Another method is Pyrosequencing (pyrosequencing) technology. This method designs an oligonucleotide strand that spans the insert DNA sequence and the adjacent genomic DNA binding site. This oligonucleotide strand is hybridized to a single-stranded PCR product of the region of interest (using one primer each within the insert and adjacent flanking genomic sequences), followed by DNA polymerase, ATP, sulfurylase, luciferin The enzyme, apyrase, adenosine-5'-phosphosulfate and luciferin are incubated together. Add dNTPs respectively, and measure the light signal generated. The light signal represents the presence of the insertion/flanking sequence, which indicates that the amplification, hybridization, and single-base or multi-base extension reactions were successful.

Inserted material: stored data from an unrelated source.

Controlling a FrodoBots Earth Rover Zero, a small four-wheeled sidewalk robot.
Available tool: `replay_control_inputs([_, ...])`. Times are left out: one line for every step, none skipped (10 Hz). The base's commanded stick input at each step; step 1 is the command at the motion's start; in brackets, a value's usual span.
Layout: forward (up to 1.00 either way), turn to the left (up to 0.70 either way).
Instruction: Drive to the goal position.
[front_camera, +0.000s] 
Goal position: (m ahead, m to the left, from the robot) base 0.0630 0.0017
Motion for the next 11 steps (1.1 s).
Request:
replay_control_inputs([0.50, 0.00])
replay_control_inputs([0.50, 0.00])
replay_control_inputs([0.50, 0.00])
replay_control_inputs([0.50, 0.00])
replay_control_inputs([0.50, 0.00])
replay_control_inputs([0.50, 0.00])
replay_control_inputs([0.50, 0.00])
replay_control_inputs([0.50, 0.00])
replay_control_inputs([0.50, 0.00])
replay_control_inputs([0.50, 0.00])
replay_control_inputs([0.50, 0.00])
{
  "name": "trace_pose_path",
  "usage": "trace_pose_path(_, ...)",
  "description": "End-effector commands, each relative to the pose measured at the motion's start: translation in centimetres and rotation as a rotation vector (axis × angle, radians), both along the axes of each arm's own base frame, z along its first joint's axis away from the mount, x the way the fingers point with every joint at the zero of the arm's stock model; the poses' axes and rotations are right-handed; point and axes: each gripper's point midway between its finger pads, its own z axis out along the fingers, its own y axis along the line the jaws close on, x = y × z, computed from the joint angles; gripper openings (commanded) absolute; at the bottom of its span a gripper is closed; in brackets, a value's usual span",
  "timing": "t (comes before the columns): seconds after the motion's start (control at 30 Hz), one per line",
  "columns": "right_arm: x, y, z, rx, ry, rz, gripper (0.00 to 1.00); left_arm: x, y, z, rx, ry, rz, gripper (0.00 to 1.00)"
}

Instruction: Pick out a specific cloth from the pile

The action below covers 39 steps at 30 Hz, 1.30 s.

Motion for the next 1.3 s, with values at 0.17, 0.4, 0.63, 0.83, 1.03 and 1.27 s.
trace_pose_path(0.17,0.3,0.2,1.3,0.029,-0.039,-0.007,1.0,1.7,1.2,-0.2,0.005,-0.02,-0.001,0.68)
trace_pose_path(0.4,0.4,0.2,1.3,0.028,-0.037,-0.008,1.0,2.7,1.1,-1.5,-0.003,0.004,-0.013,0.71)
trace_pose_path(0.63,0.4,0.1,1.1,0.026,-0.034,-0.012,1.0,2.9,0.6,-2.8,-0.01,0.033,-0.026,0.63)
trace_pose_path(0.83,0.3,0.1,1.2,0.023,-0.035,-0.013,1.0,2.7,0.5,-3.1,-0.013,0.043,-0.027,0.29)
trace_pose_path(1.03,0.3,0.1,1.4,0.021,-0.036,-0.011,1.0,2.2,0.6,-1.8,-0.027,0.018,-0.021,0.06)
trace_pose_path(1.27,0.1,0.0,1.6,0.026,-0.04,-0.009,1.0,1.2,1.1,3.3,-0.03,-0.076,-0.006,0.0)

Fluorescence polarization is also a method that can be used to detect amplicons of the present invention (Chen X, Levine L, and Kwok PY. Fluorescence polarization in homogeneous nucleic acid analysis [J]. Genome Res, 1999, 9 (5): 492 -8.). Using this method requires the design of an oligonucleotide strand that spans the insert DNA sequence and the adjacent genomic DNA binding site. The oligonucleotide strand is hybridized to a single-stranded PCR product of the region of interest (using one primer each within the insert and adjacent flanking genomic sequences) with DNA polymerase and a fluorescently labeled ddNTP Incubation. Single base extensions result in the insertion of ddNTPs. This insertion can be measured as a change in polarization using a fluorometer. A change in polarization represents the presence of insertion/flanking sequences, which indicates that the amplification, hybridization and single base extension reactions were successful.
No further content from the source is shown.